PFS and OS were the primary outcomes. The subgroup analysis of OS was performed according to age, race, Eastern Cooperative Oncology Group (ECOG) performance status, baseline disease status, metastatic sites, PD-L1 status, neoadjuvant therapy, homologous recombination deficiency (HRD), metastases (brain, bone, liver, or lung), lymph node-only disease, and previous treatment (chemotherapy, taxane, or anthracycline).

Quality Assessment

We assessed the quality of the included RCTs by using the Cochrane Risk of Bias Tool (CRBT) (20) and 5-point Jadad scale (21). We assessed the quality of the results by using the Grading of Recommendations Assessment, Development and Evaluation (GRADE) system (22).

Statistical Analysis

When analyzing survival outcomes (PFS, OS, etc.), we used hazard ratios (HRs). When analyzing dichotomous variables (PFSR, OSR, complete response [CR], AEs, etc.), we used risk ratios (RRs). Heterogeneity was evaluated by the I² statistic and χ² test. A random-effects model was used when heterogeneity was significant (I² < 50% or p > 0.1); otherwise, a fixed-effects model was used. Publication bias was evaluated through visual inspection of the funnel plots. A P < 0.05 was identified as statistically significant. All analyses were performed using Review Manager 5.3 and SPSS 18.0.

Results

Search Results

Nine RCTs involving 4,501 patients (2,645 patients in the ICI+chemotherapy group and 1,856 patients in the chemotherapy group) were included (9–16, 18) (Figure 1). Two studies (14, 16) were conducted in Europe, one (18) was conducted in the USA, and the other five studies were global studies (9–13). The essential information of the included studies is summarized in Table 1. According to the Jadad scale (Table S3) and CRBT (Figure S1), all eight RCTs were of high quality. According to the GRADE system, the evidence grades of all the results were medium-high.

FIGURE 1

Figure 1 Flow chart of study selection.

TABLE 1

Table 1 Characteristics of the included randomized controlled trials.

Antitumor Efficacy

The ICI+chemotherapy group achieved better OS than the chemotherapy group (HR: 0.86, [0.74–0.99], p = 0.04; Figure 2). At all points in time, the overall survival rate (OSR) tended to favor the ICI+chemotherapy group (OSR-6 m, RR: 1.17, [1.13–1.21], p < 0.00001; OSR-12 m, RR: 1.08, [1.00–1.17], p = 0.05; OSR-18 m, RR: 1.11, [0.99–1.24], p = 0.07; OSR-24 m, RR: 1.12, [0.97–1.30], p = 0.13; OSR-30 m, RR: 1.20, [1.00–1.44], p = 0.04; OSR-36 m, RR: 1.33, [1.06–1.67], p = 0.01, Figure S2). With prolonged survival time, ICI+chemotherapy had an increasing advantage for OS (Figures 3A, B).

FIGURE 2

Figure 2 Forest plots of OS and PFS associated with ICIs+Chemotherapy versus Chemotherapy.

FIGURE 3

Figure 3 Comparisons of OSR (6–36 months, A, B), and PFSR (6–30 months, C, D) associated with ICIs+Chemotherapy versus Chemotherapy according to survival time.

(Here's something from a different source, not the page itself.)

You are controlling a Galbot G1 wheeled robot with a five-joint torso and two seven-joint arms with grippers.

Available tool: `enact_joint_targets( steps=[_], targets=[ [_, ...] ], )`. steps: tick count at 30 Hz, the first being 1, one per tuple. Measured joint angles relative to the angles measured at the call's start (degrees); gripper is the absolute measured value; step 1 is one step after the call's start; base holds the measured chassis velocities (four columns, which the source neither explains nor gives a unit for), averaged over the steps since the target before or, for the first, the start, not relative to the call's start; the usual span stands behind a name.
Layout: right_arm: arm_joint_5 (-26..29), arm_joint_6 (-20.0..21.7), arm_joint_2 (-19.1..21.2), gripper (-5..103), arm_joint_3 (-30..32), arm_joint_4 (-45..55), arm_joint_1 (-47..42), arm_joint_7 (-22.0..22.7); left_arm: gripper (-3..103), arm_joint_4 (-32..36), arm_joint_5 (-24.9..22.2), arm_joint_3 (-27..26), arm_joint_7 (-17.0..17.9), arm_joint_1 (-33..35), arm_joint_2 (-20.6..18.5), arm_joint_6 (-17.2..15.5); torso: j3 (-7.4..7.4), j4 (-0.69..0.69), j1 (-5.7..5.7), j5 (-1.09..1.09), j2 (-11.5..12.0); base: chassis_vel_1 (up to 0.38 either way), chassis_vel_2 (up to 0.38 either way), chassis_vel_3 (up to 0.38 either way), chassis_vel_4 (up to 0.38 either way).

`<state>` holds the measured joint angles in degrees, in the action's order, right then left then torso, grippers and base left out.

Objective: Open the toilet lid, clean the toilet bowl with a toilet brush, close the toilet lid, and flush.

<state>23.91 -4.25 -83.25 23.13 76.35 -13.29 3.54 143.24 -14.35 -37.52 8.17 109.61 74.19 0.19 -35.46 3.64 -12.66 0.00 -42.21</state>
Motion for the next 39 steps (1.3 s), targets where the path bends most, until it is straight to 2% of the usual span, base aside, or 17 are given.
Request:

The ICI+chemotherapy group achieved better PFS than the chemotherapy group (HR: 0.78, [0.70–0.86], p < 0.00001; Figure 2). At all points in time, the progression-free survival rate (PFSR) significantly favored the ICIs+Chemotherapy group (PFSR-6 m, RR: 1.09, [0.78–0.1.52], p = 62; PFSR-12 m, RR: 1.26, [0.84–1.88], p = 0.27; PFSR-18 m, RR: 1.26, [0.90–1.75], p = 0.18; PFSR-24 m, RR: 1.35, [0.95–1.91], p = 0.10; PFSR-30 m, RR: 0.2.05, [1.46–2.86], p < 0.0001, Figure S3). With prolonged survival time, ICI+chemotherapy had an increasing advantage for PFS (Figures 3C, D).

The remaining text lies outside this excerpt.